A world expert in acoustic signal processing supporting the evolution of smartphones and audio players
Ph.D. Engineering, Research Fellow, Information and Media Processing Laboratories, NEC Corporation: Akihiko Sugiyama
The "MPEG" audio compression technology is a global standard that many people will have heard of before. Akihiko Sugiyama has been deeply involved in its technical development and standardization activities since development of the first "MPEG-1" algorithm.
As an audio signal processing specialist with over 30 years of experience, he has also worked on projects such as noise removal technology essential for smooth communication and speech recognition. Here he discusses the history of MPEG development, and the fascinating mechanism behind noise removal, while also sharing his thoughts on what he places emphasis on in his research.
Sound is the basis of communication
--Can you tell us in plain terms what kind of research you specialize in?
Sugiyama: In short, I'm a researcher of acoustic signal processing. Sound plays a fundamental role in communicating your will and feelings to other people. I conduct a variety of processing and research aimed at making the sounds you hear in a range of places pleasant and natural.
When talking with another person over the phone, for example, preprocessing technology is required to remove the noise and other elements you don't want transmitted, and enhance the voice you want the other party to hear.
Next, when storing audio information in memory or uploading it to a network for delivery, reducing the information content of the audio enables it to be sent faster and cheaper, and makes it available to more people. Techniques for making audio available to hear faster, cheaper, and in higher fidelity are the main processes that this kind of compression technology involves.
In addition, when receiving a voice call on a mobile phone or other device, post-processing technology is also important for making the audio clear on the recipient side and helping it be heard as intended.
In this respect, my job is to provide total support for pleasant audio-based communication, whether "person to person" or "person to machine."
Cutting unnecessary noise for smooth audio calls
--Can you start by explaining exactly what NEC's acoustic signal processing technology is?
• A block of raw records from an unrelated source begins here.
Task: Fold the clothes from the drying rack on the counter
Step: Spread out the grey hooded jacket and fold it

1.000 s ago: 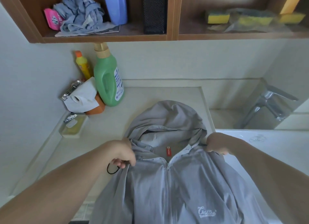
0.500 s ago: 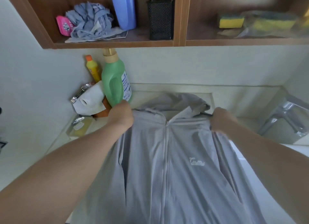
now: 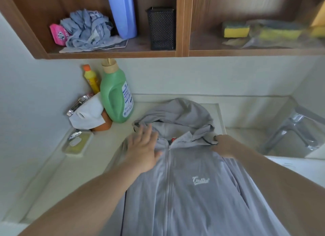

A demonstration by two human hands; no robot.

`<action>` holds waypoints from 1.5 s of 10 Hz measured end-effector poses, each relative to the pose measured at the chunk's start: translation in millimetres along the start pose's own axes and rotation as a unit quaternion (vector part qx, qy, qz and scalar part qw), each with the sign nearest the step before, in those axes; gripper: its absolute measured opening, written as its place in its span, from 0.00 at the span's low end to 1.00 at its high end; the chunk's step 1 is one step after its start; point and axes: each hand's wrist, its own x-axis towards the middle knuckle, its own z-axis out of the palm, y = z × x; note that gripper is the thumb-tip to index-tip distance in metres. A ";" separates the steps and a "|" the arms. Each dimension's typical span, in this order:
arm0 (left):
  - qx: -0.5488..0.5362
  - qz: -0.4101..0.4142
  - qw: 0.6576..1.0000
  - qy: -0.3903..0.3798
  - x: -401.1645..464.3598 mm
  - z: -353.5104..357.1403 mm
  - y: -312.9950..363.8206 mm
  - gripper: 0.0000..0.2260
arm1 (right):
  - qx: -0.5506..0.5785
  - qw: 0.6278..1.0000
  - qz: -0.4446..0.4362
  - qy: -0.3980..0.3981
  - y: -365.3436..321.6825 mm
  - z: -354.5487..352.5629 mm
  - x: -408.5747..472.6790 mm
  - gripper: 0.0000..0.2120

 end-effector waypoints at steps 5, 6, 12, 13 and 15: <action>-0.140 -0.104 0.977 0.125 93.0 -25.5 -45.5 0.09 | 0.281 0.942 0.044 0.177 -22.0 -44.1 55.0 0.10; -0.059 -0.039 0.992 0.106 114.0 -22.5 -54.7 0.11 | 0.049 0.959 -0.030 0.277 -22.5 -23.8 63.0 0.18; -0.026 0.228 0.972 0.042 151.1 -28.4 -58.2 0.16 | 0.067 0.989 -0.032 0.129 -38.3 -12.3 89.1 0.09; -0.130 0.129 0.974 -0.130 149.7 -13.6 -65.1 0.22 | 0.070 0.986 -0.014 0.152 -32.7 -15.5 97.6 0.16; -0.212 -0.174 0.962 -0.001 156.4 -9.4 -75.4 0.12 | 0.227 0.959 0.094 0.142 -30.1 -22.1 113.2 0.15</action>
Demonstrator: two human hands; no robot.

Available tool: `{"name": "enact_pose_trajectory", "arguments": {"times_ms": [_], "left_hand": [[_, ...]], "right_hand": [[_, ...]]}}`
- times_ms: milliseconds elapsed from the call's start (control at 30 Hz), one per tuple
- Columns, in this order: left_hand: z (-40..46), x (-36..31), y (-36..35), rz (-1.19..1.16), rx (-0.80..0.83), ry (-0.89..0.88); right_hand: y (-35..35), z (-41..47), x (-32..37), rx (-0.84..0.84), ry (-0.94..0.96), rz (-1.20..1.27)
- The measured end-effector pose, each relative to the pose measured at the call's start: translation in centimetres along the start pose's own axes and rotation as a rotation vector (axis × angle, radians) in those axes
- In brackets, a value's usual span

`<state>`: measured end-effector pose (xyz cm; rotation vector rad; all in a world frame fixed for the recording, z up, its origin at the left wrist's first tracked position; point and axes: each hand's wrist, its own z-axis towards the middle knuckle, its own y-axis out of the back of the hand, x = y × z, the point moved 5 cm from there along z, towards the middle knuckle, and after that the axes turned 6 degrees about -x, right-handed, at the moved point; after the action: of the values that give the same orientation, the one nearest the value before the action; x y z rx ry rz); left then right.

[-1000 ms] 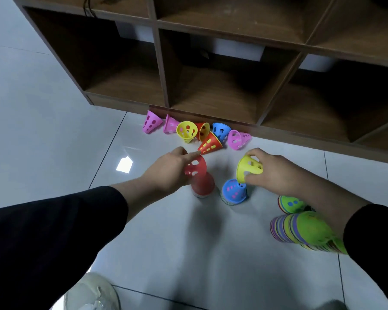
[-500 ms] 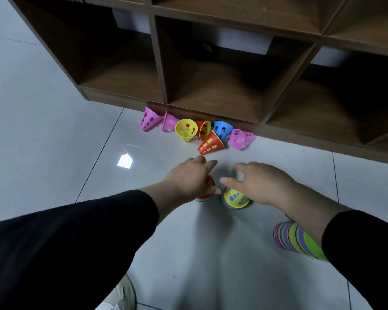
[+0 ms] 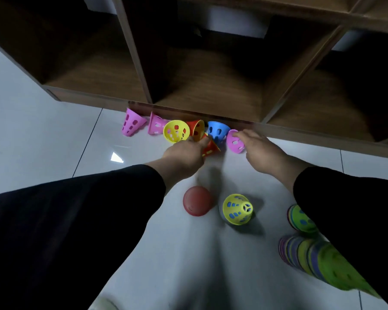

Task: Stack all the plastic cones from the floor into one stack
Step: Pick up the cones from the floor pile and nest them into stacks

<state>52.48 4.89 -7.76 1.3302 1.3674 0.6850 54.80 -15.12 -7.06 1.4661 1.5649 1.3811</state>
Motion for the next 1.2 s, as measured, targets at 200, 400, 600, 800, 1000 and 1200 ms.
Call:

Sugiyama: NEC has advanced and varied acoustic signal processing technology. This collection of technology is named "EuphoMagic(R)," as a general term for technology that makes signals easier to hear. "Eupho" refers to the euphoria when listening to high-fidelity audio, while "Magic" refers to how it transforms audio like wizardry. It is of course implemented in our own devices as well as those of competitors, and it improves the quality of calls and recordings for speech recognition or phone conversations. Let me discuss EuphoMagic briefly.
First, "noise suppressors" and "noise cancelers" are techniques for removing the noise that gets mixed into voice or music audio without damaging them.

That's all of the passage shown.